The shipping industry is unprepared for any serious and lengthy cyber attacks. Shipowners, operators and managers may feel they are ready for malware infections on their ships because they employ antivirus software. But they would not be prepared for a well-thought-out attack from a strong-willed hacker.
Delegates at this week’s Riviera Maritime Media’s Maritime Cyber Risk Management Summit said they did not think the shipping industry understood the full threats they could face. Around three-quarters of delegates agreed that the industry was not prepared for a comprehensive cyber attack. They voted during an interactive session where PA Consulting security expert Andrew Wadsworth went through the five stages of a cyber attack. He asked delegates at each stage whether their organisations would be prepared for an attack. Although some felt an intrusion could be contained, the deeper the violation went, the harder they felt this would be.
It was eye-opening to consider how a relentless hacker could infiltrate a shipping company in order to reach the objective – to command some aspect of a ship system or onboard equipment. Mr Wadsworth said the first stage of an attack was gathering information on the company and who worked within it. Hackers would learn the vulnerabilities and begin to get a general picture of where to focus an infiltration.
The second stage was targeting individuals to engineer a benign route into a company’s network. This could be as simple as sending an e-mail to an employee inviting that person to a football match. The third stage of the offensive would use this initial approach to install malware on a company’s network that could capture IP addresses, usernames, passwords, and to get through company firewalls.
According to Mr Wadsworth, the fourth stage of an attack is where the hacker could begin to do serious damage to a shipping company’s network. But if the ultimate goal is further in than this, then the hacker can retrieve more user information and credentials ready for the final assault. This leads to the fifth stage, which could be targeting a ship’s network, over the firewalls without any impedance as the move comes from within the company’s network using proper credentials. Once on the ship network, the hacker could access navigation, automation or dynamic positioning systems.

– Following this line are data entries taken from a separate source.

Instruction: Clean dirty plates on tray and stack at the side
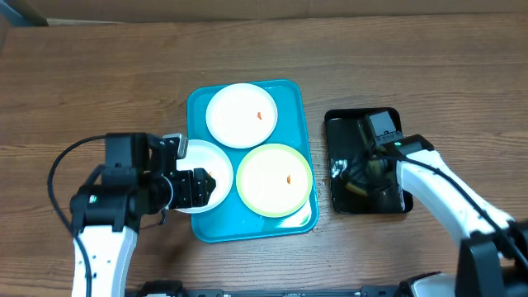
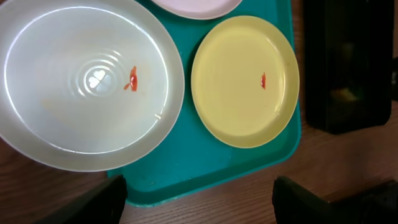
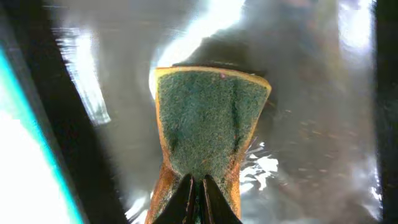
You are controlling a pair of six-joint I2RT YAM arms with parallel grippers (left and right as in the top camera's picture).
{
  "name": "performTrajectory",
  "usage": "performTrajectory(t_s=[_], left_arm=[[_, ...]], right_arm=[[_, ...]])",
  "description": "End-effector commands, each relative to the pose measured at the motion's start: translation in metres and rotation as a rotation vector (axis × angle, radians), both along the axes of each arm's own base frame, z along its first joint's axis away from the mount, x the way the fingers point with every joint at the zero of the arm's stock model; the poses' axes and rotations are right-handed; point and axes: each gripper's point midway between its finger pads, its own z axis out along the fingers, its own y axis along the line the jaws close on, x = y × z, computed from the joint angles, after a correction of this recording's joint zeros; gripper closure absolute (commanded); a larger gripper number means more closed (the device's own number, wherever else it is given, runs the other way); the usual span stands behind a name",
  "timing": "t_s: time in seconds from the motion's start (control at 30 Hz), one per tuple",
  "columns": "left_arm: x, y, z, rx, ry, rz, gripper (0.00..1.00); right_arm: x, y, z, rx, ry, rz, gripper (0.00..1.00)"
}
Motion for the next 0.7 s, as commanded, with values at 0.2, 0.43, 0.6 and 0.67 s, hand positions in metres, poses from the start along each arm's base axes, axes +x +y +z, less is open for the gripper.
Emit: performTrajectory(t_s=[0.2, 0.43, 0.6, 0.67], left_arm=[[-0.009, -0.034, -0.029, 0.014, 0.143, -0.132, 0.37], [0.008, -0.026, -0.037, 0.061, 0.116, -0.007, 0.27], [0.017, -0.043, -0.068, 0.034, 0.097, -0.026, 0.32], [0.022, -0.048, -0.084, 0.033, 0.103, -0.032, 0.37]], right_arm=[[-0.006, 0.086, 0.102, 0.271, -0.311, 0.482, 0.96], [-0.02, 0.131, 0.111, 0.328, -0.345, 0.573, 0.96], [-0.014, 0.136, 0.11, 0.31, -0.368, 0.538, 0.96], [-0.014, 0.137, 0.111, 0.312, -0.371, 0.538, 0.96]])
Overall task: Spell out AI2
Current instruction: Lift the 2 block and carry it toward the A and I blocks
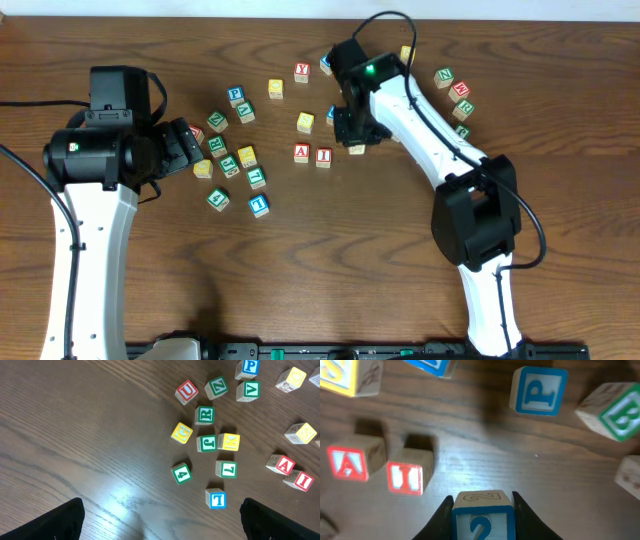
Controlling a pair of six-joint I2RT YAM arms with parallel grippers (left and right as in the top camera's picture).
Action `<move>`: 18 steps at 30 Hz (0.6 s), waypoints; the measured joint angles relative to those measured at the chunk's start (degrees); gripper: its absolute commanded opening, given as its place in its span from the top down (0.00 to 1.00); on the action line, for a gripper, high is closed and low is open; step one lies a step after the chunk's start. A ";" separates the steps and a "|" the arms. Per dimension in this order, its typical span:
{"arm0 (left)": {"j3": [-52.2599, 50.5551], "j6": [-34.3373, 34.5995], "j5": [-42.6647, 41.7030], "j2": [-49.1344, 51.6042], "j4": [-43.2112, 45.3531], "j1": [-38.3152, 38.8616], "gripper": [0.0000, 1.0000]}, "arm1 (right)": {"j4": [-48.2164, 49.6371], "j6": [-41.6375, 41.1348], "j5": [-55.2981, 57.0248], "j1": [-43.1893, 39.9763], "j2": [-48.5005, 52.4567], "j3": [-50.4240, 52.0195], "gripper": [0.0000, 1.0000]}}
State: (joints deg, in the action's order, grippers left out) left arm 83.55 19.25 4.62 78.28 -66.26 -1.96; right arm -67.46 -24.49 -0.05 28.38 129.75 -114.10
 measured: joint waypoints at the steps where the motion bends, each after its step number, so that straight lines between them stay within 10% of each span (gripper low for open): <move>1: 0.00 0.00 0.00 0.00 0.00 0.00 0.02 | 1.22 -0.63 0.00 0.09 0.00 1.18 0.81; 18: 0.00 0.00 0.00 0.00 0.00 0.00 0.02 | 10.38 -7.34 6.51 5.11 0.17 9.18 0.80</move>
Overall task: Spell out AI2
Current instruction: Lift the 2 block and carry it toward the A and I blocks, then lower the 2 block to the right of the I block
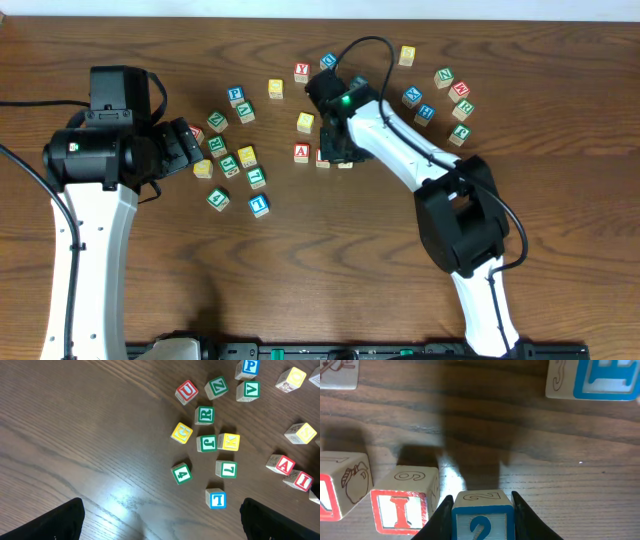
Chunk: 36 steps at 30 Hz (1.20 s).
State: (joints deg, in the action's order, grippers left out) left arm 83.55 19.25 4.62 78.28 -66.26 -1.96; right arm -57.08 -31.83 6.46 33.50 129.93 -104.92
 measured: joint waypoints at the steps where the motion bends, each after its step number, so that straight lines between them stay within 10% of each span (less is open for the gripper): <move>1: 0.00 0.00 0.00 0.00 0.00 0.00 0.02 | 0.02 -0.37 1.01 0.31 0.00 0.04 0.80; 36: 0.00 0.00 0.00 0.00 0.00 0.00 0.02 | 2.73 -2.73 6.23 -0.42 0.00 2.99 0.61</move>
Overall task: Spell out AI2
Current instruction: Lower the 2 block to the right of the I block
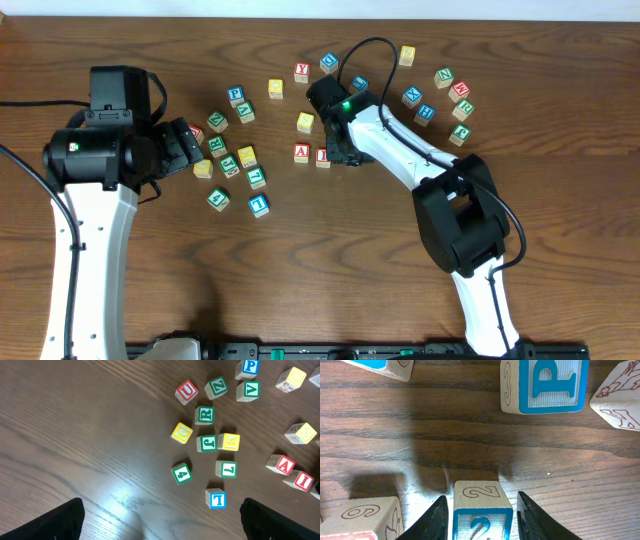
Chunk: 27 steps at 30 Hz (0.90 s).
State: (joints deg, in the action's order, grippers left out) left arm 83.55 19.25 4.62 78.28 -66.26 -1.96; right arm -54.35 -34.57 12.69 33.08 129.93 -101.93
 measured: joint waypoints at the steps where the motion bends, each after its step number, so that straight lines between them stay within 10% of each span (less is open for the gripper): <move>1: 0.00 0.00 0.00 0.00 0.00 0.00 0.02 | 0.02 0.00 0.00 0.00 0.00 0.00 0.61; 27: 0.00 0.00 0.00 0.00 0.00 0.00 0.02 | 0.39 3.65 -2.89 -1.64 -3.34 -0.35 0.69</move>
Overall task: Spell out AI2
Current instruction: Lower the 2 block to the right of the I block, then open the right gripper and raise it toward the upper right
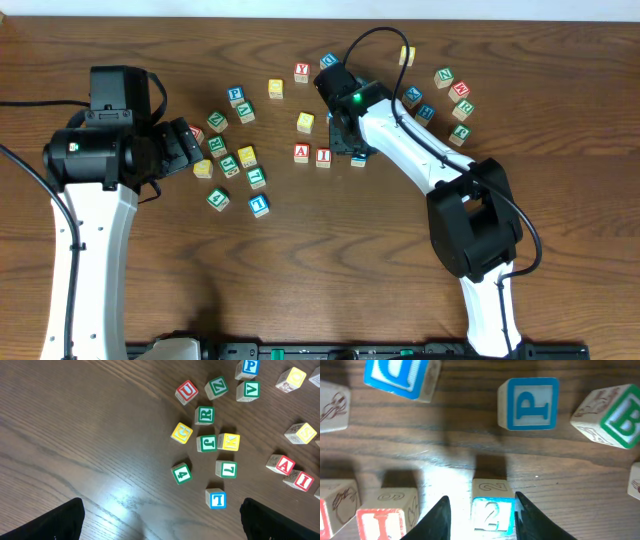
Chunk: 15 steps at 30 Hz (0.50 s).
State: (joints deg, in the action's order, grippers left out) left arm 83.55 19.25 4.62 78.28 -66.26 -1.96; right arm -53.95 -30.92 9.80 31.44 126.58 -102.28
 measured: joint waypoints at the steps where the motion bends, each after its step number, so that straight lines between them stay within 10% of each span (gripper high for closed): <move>1: 0.00 0.00 -0.02 0.00 0.00 0.00 0.02 | -0.09 0.59 -0.26 -0.09 0.00 0.00 0.72; 15: 0.00 0.00 0.00 0.00 0.00 0.00 0.02 | -7.06 5.55 -4.02 -7.28 -6.27 -0.09 0.99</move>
State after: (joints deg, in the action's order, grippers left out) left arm 83.55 19.25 4.62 78.28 -66.26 -1.96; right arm -61.01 -25.36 5.78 24.16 120.31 -102.37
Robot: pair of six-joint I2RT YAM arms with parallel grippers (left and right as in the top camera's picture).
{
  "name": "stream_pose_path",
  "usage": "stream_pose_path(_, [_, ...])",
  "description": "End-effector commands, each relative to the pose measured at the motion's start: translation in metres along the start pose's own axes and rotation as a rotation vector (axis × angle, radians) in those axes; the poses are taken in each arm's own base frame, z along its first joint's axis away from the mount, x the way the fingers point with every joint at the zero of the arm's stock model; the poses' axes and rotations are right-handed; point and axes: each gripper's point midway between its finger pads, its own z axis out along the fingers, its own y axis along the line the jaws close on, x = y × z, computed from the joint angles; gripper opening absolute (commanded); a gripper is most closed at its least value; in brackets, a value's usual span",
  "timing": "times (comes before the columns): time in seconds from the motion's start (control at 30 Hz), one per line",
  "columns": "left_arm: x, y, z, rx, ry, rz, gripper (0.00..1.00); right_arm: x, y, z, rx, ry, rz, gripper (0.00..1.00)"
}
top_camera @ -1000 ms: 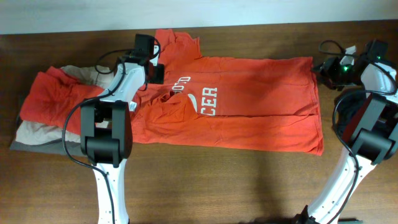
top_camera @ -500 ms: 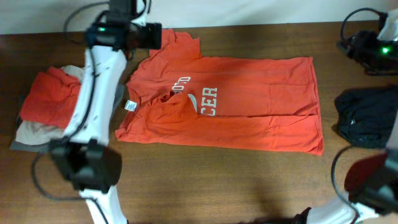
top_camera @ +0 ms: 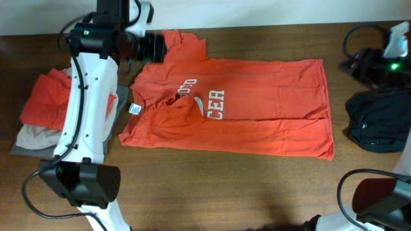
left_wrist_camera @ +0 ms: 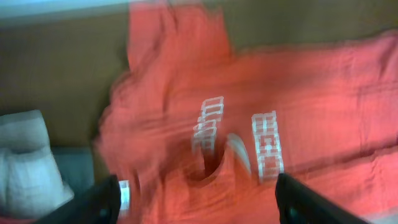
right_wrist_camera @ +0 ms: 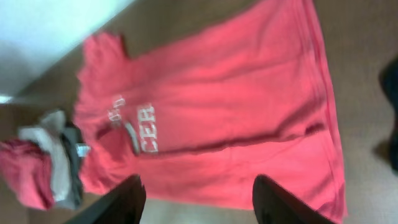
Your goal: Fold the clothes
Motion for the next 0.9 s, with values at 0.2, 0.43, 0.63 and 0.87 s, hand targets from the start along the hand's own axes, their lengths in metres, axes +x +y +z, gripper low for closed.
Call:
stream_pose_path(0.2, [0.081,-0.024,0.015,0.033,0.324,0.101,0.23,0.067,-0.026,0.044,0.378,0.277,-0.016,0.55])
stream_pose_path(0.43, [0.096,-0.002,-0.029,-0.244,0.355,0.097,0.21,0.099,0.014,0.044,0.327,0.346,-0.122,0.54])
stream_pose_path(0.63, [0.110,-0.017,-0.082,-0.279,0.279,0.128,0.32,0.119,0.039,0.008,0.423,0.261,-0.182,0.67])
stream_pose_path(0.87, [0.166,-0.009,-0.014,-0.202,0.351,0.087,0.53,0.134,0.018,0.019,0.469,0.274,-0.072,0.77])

If this seems unlikely or excessive – think again. In an actual case in the second half of 2015, a hacker reached the control systems of a remotely operated vehicle (ROV) on an offshore support vessel. The hacker was able to send a command to the ROV, telling it to ignore any other commands from the onboard controllers. The ROV stopped working and sunk to the seabed, resulting in a US$500,000 salvage operation. Obviously this vessel owner did not detect any intrusion and was not prepared for the aftermath. Apparently, the company is not alone in this as the majority of shipping companies would be unaware of any hacking of this nature.
In the morning session, Inmarsat vice president for applications sales Gert-Jan Panken explained how prevalent cyber incidents on shipping were. And Plymouth University lecturer Robert Hone explained the pathways to delivering false information to ship systems.
In the afternoon session, Waterfall Security Solutions co-founder and chief executive Lior Frenkel explained how vessel owners should consider unidirectional gateways.